Exercise aim: Return each line of the records below that contains the word "array".

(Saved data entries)
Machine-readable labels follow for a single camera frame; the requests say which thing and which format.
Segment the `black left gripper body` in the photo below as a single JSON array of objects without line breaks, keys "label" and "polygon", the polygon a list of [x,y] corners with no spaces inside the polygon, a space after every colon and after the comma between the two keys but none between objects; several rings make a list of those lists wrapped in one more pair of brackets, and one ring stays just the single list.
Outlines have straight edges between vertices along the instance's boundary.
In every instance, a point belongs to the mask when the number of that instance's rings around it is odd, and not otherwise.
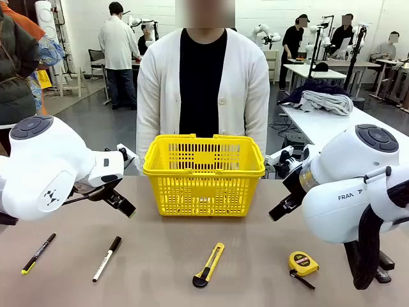
[{"label": "black left gripper body", "polygon": [[122,181],[121,178],[104,183],[100,187],[82,194],[78,198],[72,199],[72,202],[89,200],[89,201],[104,201],[109,205],[120,205],[124,202],[125,197],[115,190],[116,186]]}]

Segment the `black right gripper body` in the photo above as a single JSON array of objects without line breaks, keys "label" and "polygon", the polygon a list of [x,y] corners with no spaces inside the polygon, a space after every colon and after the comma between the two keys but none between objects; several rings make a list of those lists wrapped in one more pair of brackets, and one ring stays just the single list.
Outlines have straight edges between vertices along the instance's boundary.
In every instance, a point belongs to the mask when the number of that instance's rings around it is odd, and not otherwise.
[{"label": "black right gripper body", "polygon": [[284,186],[289,191],[289,196],[284,202],[289,207],[299,207],[309,190],[319,185],[310,166],[298,166],[283,180]]}]

Answer space:
Segment the `black left gripper body` in the photo below as a single JSON array of objects without line breaks, keys "label" and "polygon", the polygon a list of [x,y] corners with no spaces inside the polygon, a space after every colon and after the comma between the two keys but none between objects; several rings make a list of those lists wrapped in one more pair of brackets, and one ring stays just the single list.
Segment the `black right gripper body` in the photo above as a single JSON array of objects without line breaks, keys "label" and "polygon", the polygon a list of [x,y] corners with no spaces inside the polygon, a space after every colon and after the comma between the two keys but none between objects; several rings make a list of those lists wrapped in one more pair of brackets, and one ring stays just the single list.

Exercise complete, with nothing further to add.